# leaving fish on ice



## duckman#1 (Sep 22, 2002)

A couple of the times this winter I have come across some spots where fishermen have left piles of fish laying on the ice from prior outtings Seems like such as waste. 
Isn't this illegal?


----------



## Cpt.Chaos (May 28, 2006)

Yes, illegal.


----------



## Wizard3686 (Aug 30, 2005)

Is it illegal? I dont think it would be aslong as the person dont have over there limt. Is it right?? No it isnt but illegal i dont think so correct me if im wrong. 


Rob


----------



## boehr (Jan 31, 2000)

Not illegal, not right either but.........


----------



## M1Garand (Apr 12, 2006)

Unless it's something like the gobies or other invasive species, I don't know why someone would do that, unethical to me. I saw a bunch of bluegills someone left. I guess they're fishing's version of the slob hunter.


----------



## MERGANZER (Aug 24, 2006)

Wanton waste laws only pertain to waterfowl I beleive. In this case it is tough to say right or wrong. IMHO Bluegill, walleye, trout, crappie, perch, pike etc it would be wrong IMHO but if it was bowfin, carp, suckers etc then it isn't so wrong in my book. Look how many carp are shot in bowfishing tourneys to be dumped somewhere to rot. Is that right? Thats the problem with a blanket law for wanton waste. JMO

Ganzer


----------



## Bunky (Feb 2, 2008)

I never could figure out why people were doing this, unless they were catching fish and then they got some bigger one and their limit and then by then the smallest ones were dead... Just my thought, 

I see this often but only 1 or 2 and usually small ones..


----------



## MERGANZER (Aug 24, 2006)

Tough to have a livewell on the ice. I guess if you decided to keep them then they must have been good enough at the time so count em and keep em 

ganzer


----------



## M1Garand (Apr 12, 2006)

MERGANZER said:


> Wanton waste laws only pertain to waterfowl I beleive. In this case it is tough to say right or wrong. IMHO Bluegill, walleye, trout, crappie, perch, pike etc it would be wrong IMHO but if it was bowfin, carp, suckers etc then it isn't so wrong in my book. Look how many carp are shot in bowfishing tourneys to be dumped somewhere to rot. Is that right? Thats the problem with a blanket law for wanton waste. JMO
> 
> Ganzer


You make a valid point but even bowfin, carp and suckers, while we not place a lot of value on them (maybe even find them somewhat bothersome), they do have value ecologically and in the natural order of things. I suppose in a nutshell, I don't like seeing something killed or left to die without good reason. And IMO, leaving fish on the ice falls into this category.


----------



## Radar420 (Oct 7, 2004)

MERGANZER said:


> Tough to have a livewell on the ice.


Not really, people are just lazy. You could spud out a square of ice but not bust all the way through then in one corner just barely poke through so water bubbles up and you have an instant livewell in the ice - just have to skim any surface ice off once in awhile.

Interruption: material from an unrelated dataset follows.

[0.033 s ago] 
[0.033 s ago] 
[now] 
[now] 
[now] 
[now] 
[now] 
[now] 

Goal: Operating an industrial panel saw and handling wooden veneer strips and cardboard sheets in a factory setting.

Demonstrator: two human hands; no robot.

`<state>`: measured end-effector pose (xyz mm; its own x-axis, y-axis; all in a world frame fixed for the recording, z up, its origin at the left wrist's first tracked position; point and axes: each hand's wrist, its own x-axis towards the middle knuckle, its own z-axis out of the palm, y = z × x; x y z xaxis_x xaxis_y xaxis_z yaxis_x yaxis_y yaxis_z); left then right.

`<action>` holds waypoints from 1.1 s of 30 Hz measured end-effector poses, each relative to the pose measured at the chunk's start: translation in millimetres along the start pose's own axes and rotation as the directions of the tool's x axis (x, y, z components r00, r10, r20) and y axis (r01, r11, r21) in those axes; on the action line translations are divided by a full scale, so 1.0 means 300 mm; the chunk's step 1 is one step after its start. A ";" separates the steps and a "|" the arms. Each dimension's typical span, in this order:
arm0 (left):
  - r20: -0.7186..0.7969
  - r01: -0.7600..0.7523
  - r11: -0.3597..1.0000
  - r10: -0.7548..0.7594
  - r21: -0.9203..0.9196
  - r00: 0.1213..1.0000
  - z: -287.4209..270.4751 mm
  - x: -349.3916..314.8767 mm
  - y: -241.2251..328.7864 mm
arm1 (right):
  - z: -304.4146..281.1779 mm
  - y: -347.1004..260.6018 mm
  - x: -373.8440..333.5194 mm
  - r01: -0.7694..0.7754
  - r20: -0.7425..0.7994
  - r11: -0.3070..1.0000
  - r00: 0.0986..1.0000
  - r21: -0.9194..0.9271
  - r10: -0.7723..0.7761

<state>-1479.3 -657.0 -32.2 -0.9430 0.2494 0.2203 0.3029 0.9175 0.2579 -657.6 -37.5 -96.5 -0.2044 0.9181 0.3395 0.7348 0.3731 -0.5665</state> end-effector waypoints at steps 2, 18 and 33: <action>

I absolutely hate seeing dead fish on the ice! Where do people think big fish come from? They're not just hatched that way.:rant:


----------



## Bunky (Feb 2, 2008)

Radar420 said:


> Not really, people are just lazy. You could spud out a square of ice but not bust all the way through then in one corner just barely poke through so water bubbles up and you have an instant livewell in the ice - just have to skim any surface ice off once in awhile.
> 
> I absolutely hate seeing dead fish on the ice! Where do people think big fish come from? They're not just hatched that way.:rant:


That's a good idea on the ice live well and I have to agree I don't like to see them laying there goingto waste either


----------



## boehr (Jan 31, 2000)

Much of this topic has to do with ethics and morals, time to move on.


----------